A cluster deployed by sahara consists of node groups. Node groups vary by their role, parameters and number of machines. The picture below illustrates an example of a Hadoop cluster consisting of 3 node groups each having a different role (set of processes).


Node group parameters include Hadoop parameters like io.sort.mb or, and several infrastructure parameters like the flavor for VMs or storage location (ephemeral drive or cinder volume).

A cluster is characterized by its node groups and its parameters. Like a node group, a cluster has data processing framework and infrastructure parameters. An example of a cluster-wide Hadoop parameter is dfs.replication. For infrastructure, an example could be image which will be used to launch cluster VMs.


In order to simplify cluster provisioning sahara employs the concept of templates. There are two kinds of templates: node group templates and cluster templates. The former is used to create node groups, the latter - clusters. Essentially templates have the very same parameters as corresponding entities. Their aim is to remove the burden of specifying all of the required parameters each time a user wants to launch a cluster.

In the REST interface, templates have extended functionality. First you can specify node-scoped parameters here, they will work as defaults for node groups. Also with the REST interface, during cluster creation a user can override template parameters for both cluster and node groups.

Provisioning Plugins

A provisioning plugin is a component responsible for provisioning a data processing cluster. Generally each plugin is capable of provisioning a specific data processing framework or Hadoop distribution. Also the plugin can install management and/or monitoring tools for a cluster.
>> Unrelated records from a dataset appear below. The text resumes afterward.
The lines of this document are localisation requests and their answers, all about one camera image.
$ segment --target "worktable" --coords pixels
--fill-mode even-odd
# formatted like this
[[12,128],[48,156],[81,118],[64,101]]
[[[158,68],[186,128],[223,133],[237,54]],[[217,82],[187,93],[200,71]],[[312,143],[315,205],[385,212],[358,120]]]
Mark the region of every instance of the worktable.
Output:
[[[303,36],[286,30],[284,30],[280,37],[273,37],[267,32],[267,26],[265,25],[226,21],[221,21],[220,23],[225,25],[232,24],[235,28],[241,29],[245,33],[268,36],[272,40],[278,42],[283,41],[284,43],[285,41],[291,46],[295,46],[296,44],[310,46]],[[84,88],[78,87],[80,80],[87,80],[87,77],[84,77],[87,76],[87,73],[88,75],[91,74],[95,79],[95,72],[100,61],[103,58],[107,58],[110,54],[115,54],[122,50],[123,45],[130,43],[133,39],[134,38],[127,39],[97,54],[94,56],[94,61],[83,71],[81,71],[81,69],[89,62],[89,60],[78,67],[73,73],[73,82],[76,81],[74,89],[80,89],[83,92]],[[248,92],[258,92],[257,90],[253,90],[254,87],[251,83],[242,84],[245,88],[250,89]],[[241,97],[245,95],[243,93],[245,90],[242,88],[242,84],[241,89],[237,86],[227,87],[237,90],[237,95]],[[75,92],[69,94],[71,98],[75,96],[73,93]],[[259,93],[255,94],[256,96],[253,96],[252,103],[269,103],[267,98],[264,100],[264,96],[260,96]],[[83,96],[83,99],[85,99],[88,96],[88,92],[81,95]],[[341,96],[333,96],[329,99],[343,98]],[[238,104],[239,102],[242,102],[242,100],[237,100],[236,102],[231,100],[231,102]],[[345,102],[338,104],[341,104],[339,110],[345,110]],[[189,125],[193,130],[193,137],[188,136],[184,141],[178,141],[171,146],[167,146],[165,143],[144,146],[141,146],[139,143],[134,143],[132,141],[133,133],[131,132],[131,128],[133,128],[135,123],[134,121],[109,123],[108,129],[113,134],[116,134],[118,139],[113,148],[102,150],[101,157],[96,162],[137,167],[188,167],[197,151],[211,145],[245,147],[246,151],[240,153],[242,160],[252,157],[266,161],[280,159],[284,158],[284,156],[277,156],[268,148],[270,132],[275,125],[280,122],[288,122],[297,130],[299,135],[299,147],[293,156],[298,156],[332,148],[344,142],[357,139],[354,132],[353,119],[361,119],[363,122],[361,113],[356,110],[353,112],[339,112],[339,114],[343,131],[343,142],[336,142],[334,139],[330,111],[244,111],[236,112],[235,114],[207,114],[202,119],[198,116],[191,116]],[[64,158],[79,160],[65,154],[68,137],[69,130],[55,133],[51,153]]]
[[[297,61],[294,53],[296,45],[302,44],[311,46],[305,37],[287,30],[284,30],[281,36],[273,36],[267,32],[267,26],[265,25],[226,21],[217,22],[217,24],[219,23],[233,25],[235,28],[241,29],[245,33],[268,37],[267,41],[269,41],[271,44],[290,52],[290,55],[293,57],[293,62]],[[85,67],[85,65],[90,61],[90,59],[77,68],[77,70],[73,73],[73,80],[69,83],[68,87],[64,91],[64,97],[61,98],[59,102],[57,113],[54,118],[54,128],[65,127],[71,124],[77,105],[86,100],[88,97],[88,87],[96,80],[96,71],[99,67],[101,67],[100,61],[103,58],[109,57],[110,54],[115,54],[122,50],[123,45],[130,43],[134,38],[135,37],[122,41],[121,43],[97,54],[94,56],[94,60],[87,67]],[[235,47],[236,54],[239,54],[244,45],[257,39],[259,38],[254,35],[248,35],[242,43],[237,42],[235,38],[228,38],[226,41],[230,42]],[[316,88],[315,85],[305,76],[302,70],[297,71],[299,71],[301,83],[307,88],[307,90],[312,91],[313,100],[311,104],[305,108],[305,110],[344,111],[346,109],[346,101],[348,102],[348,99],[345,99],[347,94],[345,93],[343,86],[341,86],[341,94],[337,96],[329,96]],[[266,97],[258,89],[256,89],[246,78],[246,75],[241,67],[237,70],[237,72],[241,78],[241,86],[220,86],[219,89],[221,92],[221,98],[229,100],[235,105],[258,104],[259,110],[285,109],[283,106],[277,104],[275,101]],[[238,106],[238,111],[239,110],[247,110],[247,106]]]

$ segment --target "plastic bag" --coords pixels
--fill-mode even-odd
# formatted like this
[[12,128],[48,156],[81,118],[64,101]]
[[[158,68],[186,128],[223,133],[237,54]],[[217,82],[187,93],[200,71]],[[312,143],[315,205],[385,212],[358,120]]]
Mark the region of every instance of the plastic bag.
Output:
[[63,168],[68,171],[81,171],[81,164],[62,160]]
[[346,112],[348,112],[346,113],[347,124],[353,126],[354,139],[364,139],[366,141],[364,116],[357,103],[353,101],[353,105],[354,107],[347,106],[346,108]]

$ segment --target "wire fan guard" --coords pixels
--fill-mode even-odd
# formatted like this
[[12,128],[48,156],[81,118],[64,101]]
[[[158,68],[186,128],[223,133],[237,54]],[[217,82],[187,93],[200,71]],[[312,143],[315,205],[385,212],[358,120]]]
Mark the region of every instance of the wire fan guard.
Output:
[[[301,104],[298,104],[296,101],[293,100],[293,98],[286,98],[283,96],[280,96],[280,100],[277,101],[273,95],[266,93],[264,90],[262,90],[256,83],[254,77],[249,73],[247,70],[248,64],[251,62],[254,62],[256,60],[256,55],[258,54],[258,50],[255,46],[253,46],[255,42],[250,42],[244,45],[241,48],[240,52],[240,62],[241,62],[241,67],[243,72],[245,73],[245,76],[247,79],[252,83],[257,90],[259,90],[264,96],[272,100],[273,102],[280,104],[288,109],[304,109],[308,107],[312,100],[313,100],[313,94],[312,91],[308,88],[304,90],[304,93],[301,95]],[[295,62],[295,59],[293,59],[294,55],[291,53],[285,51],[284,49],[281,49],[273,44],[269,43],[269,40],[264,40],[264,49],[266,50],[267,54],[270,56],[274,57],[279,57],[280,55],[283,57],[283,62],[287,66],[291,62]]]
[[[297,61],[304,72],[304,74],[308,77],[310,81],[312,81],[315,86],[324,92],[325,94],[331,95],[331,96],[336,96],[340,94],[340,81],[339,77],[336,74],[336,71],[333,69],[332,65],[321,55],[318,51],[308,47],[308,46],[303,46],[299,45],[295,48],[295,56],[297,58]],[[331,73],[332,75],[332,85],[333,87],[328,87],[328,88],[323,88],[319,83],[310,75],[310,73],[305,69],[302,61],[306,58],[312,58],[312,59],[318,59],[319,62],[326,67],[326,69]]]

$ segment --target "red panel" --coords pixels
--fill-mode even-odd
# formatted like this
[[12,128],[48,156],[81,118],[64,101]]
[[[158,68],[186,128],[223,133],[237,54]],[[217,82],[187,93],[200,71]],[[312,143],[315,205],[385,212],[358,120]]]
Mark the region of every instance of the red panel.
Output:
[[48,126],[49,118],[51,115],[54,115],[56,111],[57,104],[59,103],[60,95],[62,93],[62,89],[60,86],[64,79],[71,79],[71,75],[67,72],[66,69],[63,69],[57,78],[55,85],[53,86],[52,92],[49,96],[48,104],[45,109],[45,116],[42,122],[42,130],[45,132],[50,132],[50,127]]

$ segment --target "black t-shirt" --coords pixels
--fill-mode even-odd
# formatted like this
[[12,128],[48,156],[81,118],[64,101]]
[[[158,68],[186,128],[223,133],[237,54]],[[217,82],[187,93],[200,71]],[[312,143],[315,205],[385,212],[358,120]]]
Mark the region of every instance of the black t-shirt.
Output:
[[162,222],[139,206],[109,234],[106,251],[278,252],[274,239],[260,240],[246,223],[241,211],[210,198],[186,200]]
Since framework configuration parameters vary depending on the distribution and the version, templates are always plugin and version specific. A template cannot be used if the plugin, or framework, versions are different than the ones they were created for.

You may find the list of available plugins on that page: Provisioning Plugins

Image Registry

OpenStack starts VMs based on a pre-built image with an installed OS. The image requirements for sahara depend on the plugin and data processing framework version. Some plugins require just a basic cloud image and will install the framework on the VMs from scratch. Some plugins might require images with pre-installed frameworks or Hadoop distributions.

The Sahara Image Registry is a feature which helps filter out images during cluster creation. See Registering an Image for details on how to work with Image Registry.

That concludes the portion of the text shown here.